#### EXERCISE AIM
Wherever the word "comes" appears in the entries, copy the whole line.
+++++
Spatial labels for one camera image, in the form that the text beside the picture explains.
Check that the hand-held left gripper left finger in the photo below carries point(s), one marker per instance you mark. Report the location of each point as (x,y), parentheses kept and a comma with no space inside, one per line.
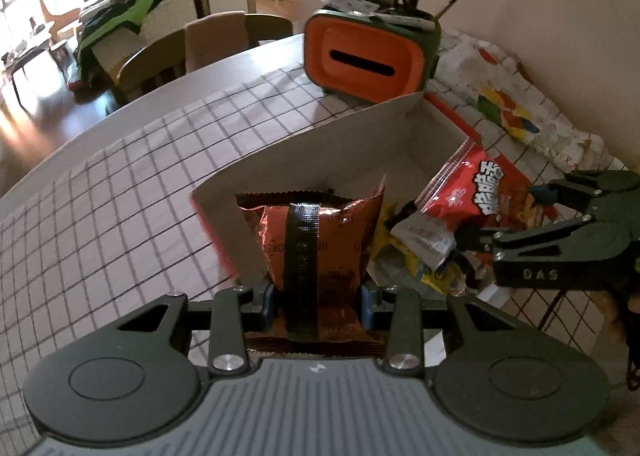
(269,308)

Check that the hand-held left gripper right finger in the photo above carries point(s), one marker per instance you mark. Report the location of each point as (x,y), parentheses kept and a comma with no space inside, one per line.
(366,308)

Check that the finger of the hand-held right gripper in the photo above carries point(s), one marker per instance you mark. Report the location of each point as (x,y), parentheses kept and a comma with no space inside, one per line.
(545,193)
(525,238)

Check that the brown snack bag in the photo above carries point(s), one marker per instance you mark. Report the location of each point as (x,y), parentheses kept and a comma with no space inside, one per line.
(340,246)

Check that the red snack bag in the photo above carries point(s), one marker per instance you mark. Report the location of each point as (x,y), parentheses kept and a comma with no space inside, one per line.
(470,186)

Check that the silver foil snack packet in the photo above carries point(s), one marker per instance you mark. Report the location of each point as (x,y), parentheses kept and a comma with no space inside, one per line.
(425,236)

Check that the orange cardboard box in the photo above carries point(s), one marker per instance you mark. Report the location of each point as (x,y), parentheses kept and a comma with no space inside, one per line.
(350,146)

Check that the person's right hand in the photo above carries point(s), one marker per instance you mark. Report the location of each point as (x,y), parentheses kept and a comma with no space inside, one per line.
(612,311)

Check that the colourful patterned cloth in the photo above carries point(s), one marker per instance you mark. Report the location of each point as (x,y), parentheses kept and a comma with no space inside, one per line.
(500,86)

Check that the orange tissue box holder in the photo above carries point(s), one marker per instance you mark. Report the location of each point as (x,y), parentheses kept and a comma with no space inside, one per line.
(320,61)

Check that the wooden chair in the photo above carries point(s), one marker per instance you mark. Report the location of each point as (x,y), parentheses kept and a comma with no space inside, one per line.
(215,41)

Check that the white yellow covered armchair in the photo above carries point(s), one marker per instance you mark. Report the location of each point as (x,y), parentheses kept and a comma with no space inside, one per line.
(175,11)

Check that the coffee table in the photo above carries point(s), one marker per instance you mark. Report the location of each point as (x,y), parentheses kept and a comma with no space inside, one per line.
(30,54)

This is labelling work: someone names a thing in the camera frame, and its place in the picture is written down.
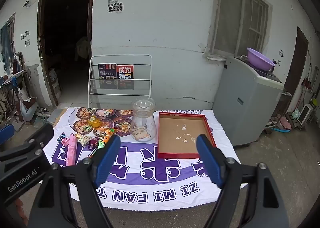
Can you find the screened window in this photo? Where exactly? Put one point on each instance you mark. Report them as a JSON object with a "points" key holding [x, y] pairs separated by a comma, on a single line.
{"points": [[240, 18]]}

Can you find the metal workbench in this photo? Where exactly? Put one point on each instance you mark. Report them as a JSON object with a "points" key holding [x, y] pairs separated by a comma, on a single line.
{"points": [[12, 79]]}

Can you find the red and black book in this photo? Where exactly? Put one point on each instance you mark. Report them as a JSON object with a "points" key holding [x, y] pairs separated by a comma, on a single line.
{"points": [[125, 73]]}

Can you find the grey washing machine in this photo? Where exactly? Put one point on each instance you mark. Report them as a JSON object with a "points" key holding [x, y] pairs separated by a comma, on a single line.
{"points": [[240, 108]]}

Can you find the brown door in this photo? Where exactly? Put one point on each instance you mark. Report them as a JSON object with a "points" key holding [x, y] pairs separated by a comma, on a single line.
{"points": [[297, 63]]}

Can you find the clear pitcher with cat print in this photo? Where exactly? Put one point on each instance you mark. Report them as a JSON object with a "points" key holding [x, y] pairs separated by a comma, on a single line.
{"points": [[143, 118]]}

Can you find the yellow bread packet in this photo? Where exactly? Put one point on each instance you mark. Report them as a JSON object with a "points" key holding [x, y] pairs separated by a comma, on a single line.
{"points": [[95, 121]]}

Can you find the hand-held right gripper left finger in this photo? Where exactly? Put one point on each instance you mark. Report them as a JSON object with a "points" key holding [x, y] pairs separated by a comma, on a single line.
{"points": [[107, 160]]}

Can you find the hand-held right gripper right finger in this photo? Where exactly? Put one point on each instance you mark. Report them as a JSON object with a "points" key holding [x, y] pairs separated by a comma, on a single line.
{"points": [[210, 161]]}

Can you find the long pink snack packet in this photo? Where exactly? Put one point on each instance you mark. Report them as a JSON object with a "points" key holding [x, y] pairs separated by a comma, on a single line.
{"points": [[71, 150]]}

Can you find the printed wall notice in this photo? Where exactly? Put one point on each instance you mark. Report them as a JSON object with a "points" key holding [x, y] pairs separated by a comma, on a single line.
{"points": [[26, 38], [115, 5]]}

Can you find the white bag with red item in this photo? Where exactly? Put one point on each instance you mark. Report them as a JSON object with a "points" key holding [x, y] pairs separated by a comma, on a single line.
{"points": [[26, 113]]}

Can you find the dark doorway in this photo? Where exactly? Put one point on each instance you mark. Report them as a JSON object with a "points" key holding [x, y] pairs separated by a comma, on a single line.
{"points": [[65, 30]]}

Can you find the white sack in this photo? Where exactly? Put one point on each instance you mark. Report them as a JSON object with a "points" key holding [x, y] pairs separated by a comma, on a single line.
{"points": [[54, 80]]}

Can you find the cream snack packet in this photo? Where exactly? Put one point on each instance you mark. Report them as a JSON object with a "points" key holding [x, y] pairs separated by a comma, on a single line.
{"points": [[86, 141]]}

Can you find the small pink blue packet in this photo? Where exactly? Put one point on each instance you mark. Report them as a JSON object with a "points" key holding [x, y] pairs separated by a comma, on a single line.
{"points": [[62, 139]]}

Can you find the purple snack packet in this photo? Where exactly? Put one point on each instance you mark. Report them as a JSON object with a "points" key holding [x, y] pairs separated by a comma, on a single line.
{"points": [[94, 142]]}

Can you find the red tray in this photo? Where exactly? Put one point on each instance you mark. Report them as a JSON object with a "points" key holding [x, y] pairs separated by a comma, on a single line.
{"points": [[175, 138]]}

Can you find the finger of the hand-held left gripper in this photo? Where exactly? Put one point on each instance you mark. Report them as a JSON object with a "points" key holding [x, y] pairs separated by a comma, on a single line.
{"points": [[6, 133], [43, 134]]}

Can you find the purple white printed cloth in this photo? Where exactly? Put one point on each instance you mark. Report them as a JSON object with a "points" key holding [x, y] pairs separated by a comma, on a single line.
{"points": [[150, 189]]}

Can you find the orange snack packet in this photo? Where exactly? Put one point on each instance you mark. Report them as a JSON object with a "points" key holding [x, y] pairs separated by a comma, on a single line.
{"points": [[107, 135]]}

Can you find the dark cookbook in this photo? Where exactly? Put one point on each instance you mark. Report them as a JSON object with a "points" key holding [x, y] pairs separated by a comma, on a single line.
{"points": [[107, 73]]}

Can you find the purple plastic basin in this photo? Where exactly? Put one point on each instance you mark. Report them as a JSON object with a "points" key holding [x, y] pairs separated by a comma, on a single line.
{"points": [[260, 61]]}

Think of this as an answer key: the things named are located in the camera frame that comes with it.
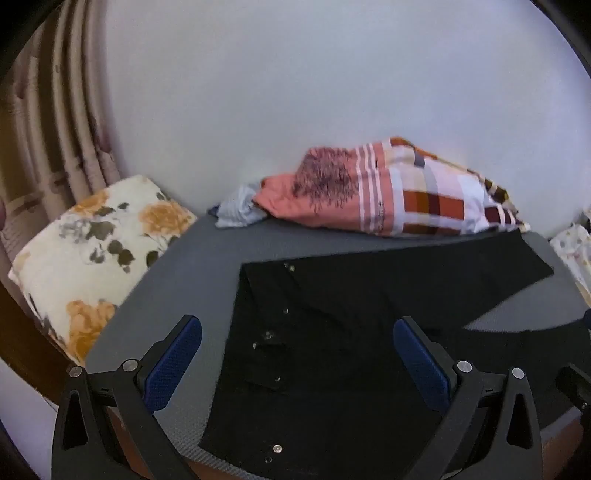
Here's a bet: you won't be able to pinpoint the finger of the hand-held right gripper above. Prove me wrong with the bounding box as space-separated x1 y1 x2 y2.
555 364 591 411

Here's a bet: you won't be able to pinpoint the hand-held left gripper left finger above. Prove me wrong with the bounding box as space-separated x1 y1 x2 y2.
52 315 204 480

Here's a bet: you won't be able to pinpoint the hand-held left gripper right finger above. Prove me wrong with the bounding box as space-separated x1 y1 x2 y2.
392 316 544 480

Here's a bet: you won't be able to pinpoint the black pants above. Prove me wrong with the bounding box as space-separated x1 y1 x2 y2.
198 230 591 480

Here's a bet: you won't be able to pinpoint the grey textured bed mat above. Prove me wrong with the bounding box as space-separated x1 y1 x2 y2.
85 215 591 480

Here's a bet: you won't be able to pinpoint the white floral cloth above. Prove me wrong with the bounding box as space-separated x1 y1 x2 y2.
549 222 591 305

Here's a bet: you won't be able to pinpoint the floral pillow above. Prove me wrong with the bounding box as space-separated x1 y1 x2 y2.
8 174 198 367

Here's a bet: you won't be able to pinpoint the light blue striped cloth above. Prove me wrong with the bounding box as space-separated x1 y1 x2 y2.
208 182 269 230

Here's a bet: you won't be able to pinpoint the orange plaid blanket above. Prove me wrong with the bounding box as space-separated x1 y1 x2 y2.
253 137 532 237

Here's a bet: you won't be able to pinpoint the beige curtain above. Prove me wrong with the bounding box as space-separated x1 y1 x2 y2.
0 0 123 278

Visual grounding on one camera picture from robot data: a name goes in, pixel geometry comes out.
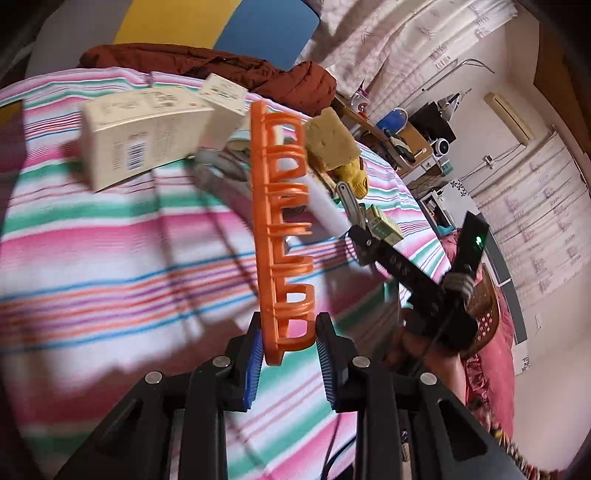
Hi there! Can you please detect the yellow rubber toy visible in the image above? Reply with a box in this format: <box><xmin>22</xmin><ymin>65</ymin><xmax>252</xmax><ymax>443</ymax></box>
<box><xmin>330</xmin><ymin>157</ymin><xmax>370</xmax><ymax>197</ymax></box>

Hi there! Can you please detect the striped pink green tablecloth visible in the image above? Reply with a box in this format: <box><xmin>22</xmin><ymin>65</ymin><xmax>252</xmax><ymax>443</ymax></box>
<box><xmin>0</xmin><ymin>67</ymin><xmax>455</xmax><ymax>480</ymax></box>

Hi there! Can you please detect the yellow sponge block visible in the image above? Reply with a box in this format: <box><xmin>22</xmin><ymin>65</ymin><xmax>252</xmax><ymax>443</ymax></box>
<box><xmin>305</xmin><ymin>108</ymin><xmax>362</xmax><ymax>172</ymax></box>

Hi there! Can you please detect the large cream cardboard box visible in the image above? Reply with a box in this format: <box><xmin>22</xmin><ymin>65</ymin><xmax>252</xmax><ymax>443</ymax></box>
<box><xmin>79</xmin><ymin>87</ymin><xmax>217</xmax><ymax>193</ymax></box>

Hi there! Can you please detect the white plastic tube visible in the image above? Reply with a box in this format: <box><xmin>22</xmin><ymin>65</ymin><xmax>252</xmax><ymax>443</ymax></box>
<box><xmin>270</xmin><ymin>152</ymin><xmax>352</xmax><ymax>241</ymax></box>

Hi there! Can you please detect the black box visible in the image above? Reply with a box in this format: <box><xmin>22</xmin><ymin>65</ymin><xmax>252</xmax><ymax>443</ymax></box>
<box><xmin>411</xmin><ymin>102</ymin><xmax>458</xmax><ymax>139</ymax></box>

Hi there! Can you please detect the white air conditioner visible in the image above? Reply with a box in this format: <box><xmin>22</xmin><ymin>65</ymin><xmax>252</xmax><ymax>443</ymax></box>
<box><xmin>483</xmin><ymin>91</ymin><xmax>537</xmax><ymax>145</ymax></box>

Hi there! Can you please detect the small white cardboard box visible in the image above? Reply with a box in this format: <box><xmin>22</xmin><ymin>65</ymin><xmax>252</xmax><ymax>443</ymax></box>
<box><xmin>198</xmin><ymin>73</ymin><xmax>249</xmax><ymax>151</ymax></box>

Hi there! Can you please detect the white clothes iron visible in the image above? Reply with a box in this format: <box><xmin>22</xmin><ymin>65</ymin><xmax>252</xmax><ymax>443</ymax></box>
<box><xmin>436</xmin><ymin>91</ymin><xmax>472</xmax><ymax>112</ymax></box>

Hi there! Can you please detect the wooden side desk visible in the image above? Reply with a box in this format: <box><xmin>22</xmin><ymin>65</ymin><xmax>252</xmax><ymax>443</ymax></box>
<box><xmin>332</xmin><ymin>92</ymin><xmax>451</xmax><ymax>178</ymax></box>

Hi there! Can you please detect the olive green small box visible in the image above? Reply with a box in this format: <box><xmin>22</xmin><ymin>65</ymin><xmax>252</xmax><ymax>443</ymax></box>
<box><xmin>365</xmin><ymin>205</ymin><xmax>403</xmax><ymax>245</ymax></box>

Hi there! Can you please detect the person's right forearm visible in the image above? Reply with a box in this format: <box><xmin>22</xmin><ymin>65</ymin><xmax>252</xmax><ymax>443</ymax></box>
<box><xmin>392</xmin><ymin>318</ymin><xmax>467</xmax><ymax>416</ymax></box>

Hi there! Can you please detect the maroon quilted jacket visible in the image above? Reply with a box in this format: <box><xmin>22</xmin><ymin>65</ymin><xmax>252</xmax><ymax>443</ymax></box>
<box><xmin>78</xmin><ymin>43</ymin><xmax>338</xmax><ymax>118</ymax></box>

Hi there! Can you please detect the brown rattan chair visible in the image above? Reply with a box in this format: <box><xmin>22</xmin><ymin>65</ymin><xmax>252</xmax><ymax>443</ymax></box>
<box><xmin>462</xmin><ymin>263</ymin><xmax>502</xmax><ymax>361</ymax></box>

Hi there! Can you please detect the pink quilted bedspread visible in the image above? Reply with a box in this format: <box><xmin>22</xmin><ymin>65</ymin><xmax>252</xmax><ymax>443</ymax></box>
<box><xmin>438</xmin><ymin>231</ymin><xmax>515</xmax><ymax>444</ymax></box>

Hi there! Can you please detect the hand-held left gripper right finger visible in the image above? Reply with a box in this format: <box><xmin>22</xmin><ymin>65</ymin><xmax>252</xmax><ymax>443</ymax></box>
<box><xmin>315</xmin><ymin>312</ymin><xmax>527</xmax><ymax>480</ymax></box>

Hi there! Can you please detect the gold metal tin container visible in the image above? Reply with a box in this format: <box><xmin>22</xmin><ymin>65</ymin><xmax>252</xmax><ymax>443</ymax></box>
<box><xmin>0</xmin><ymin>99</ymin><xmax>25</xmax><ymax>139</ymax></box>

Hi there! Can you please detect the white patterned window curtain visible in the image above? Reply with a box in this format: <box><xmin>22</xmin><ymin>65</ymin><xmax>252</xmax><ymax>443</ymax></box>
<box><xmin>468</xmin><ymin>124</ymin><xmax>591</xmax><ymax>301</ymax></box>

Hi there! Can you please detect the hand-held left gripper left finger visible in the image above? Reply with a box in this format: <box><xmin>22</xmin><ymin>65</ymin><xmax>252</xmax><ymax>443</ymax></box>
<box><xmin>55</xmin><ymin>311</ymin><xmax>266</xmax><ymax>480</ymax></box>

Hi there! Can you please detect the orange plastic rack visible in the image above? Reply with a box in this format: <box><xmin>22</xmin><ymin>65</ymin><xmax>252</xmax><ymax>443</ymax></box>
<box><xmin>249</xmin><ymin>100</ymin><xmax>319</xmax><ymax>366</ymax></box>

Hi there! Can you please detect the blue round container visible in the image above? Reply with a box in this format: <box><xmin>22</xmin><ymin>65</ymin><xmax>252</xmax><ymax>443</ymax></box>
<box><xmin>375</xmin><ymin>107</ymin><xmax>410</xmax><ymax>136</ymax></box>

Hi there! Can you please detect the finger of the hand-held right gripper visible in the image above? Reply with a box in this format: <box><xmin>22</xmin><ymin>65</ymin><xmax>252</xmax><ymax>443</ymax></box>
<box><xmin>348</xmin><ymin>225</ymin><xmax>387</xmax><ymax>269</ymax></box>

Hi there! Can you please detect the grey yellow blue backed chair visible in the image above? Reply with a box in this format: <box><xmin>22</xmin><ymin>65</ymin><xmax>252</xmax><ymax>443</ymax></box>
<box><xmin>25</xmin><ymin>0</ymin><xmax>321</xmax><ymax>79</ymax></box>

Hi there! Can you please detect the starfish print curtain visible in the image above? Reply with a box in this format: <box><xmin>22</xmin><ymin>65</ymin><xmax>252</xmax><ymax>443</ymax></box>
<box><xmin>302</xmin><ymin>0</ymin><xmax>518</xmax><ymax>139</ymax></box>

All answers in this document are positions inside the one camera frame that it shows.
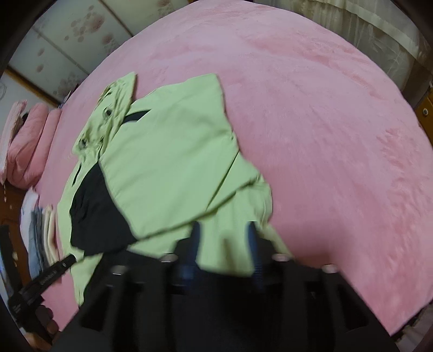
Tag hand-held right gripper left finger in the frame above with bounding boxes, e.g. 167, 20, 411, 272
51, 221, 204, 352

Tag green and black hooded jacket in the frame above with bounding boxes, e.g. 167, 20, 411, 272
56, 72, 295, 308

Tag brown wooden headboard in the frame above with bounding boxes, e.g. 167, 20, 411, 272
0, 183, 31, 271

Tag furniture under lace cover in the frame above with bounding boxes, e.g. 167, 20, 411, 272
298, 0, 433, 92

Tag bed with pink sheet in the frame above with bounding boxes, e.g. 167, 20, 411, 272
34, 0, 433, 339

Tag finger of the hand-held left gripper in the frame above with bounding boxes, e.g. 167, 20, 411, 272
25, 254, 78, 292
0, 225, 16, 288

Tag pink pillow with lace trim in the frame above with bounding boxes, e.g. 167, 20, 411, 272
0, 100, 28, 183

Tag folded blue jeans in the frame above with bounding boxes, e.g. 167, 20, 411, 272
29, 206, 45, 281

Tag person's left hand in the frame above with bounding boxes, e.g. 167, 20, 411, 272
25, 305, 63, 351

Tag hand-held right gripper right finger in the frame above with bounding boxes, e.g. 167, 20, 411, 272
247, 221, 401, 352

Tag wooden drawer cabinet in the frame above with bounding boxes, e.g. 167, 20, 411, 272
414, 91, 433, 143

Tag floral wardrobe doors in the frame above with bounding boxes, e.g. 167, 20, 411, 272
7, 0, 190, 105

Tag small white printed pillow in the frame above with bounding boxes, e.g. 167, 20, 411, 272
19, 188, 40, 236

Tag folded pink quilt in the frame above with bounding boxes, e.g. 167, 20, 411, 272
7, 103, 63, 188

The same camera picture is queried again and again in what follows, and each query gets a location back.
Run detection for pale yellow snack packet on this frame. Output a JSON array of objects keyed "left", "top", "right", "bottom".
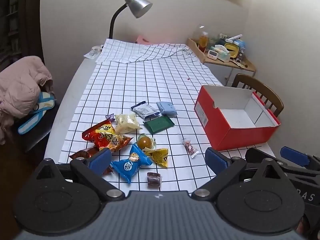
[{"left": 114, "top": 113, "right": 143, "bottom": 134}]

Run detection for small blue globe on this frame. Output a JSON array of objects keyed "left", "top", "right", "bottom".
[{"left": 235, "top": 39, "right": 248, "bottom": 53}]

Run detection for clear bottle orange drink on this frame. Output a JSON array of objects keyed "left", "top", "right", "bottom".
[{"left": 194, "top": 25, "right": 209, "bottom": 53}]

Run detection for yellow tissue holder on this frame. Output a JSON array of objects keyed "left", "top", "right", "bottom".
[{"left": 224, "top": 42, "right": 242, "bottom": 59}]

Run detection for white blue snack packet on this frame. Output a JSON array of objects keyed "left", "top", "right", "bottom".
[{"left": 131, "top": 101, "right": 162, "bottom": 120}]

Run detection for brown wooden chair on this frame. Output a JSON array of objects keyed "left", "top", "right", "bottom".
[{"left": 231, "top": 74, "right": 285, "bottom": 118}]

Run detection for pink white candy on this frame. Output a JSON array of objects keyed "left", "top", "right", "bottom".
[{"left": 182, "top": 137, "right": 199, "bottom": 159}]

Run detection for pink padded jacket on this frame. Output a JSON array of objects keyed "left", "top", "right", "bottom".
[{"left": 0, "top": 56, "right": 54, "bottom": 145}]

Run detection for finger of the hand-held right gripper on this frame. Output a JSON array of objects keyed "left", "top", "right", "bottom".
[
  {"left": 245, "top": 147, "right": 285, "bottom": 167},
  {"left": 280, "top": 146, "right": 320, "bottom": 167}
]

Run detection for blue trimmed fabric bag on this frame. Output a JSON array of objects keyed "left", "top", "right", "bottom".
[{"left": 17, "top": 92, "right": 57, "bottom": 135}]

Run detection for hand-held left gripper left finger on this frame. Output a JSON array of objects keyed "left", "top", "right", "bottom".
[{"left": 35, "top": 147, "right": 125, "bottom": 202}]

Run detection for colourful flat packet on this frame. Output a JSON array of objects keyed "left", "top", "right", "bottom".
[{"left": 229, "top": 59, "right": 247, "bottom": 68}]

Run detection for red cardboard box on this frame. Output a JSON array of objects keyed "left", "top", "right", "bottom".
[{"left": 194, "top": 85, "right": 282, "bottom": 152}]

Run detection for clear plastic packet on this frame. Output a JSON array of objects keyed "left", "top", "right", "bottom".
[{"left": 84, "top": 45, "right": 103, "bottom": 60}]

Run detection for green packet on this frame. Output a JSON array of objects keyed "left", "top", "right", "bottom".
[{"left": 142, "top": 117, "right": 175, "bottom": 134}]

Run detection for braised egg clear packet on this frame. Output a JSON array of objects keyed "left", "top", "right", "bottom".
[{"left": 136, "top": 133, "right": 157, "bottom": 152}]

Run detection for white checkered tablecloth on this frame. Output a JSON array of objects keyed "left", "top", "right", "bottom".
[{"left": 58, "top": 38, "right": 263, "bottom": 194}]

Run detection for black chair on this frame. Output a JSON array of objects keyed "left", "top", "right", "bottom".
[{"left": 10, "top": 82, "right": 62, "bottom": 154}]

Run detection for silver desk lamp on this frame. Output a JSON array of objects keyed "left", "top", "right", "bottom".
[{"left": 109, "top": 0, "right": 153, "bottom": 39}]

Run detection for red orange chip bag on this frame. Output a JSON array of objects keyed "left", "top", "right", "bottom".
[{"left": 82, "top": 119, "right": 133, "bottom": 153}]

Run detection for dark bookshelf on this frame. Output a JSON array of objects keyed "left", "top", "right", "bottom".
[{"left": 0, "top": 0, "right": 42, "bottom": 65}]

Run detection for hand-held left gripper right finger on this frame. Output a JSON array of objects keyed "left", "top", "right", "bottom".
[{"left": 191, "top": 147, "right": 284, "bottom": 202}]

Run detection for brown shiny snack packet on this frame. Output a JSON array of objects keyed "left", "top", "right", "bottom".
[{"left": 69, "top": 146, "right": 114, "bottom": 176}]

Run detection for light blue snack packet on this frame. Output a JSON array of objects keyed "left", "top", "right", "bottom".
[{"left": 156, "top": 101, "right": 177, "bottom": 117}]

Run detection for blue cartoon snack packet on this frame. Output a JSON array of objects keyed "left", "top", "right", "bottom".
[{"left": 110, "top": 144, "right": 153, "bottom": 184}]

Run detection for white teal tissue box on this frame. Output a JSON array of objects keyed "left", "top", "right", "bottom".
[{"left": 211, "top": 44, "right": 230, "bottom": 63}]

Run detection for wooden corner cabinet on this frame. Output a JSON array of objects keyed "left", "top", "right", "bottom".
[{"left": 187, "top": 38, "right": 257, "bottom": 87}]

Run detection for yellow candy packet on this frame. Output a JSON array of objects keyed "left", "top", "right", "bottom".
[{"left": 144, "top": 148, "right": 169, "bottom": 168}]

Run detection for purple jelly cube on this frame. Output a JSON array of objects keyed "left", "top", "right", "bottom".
+++++
#### SOLVED EXERCISE
Think of this as an answer key: the things named are located in the camera frame that comes with it.
Visual grounding on one camera picture from robot data: a name goes in, pixel geometry comes out.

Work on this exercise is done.